EXERCISE
Please count the lines in the data below that mention the word "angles", then give only the total.

GIVEN DATA
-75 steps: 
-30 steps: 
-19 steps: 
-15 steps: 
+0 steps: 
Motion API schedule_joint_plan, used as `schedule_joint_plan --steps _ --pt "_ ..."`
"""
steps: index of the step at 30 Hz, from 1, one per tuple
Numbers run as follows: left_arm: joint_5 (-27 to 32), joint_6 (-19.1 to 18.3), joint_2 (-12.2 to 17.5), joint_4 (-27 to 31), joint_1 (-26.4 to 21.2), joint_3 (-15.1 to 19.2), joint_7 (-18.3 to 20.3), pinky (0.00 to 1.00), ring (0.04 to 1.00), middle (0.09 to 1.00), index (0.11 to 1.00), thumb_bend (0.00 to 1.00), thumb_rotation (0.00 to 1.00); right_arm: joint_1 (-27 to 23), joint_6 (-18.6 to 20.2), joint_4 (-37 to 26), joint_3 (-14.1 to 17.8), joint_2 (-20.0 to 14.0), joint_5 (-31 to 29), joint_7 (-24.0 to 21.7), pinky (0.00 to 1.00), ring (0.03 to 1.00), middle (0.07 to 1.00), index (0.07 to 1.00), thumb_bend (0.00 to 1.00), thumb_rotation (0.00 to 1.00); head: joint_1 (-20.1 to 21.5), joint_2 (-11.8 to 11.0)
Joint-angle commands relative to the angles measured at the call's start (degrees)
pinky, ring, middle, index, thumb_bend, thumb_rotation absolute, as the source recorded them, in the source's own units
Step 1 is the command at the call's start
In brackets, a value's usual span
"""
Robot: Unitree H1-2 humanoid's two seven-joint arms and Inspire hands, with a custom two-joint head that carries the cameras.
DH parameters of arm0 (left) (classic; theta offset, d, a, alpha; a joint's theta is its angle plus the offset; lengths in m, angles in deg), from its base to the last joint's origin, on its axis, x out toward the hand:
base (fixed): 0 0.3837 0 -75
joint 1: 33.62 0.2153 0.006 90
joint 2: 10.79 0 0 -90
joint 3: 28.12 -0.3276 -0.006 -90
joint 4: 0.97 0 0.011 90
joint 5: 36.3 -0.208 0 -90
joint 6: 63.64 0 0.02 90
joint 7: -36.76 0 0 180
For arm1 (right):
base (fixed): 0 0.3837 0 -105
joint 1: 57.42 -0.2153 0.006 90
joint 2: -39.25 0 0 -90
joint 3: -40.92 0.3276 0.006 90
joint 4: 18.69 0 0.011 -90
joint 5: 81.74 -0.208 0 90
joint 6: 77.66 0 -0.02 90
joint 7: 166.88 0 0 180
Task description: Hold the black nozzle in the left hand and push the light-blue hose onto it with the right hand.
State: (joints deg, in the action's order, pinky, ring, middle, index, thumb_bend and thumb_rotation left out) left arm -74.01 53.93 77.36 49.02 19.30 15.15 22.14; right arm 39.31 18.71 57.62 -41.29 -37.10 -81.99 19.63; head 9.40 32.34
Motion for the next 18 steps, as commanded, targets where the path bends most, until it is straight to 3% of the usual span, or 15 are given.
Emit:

SOLUTION TO THIS PROBLEM
2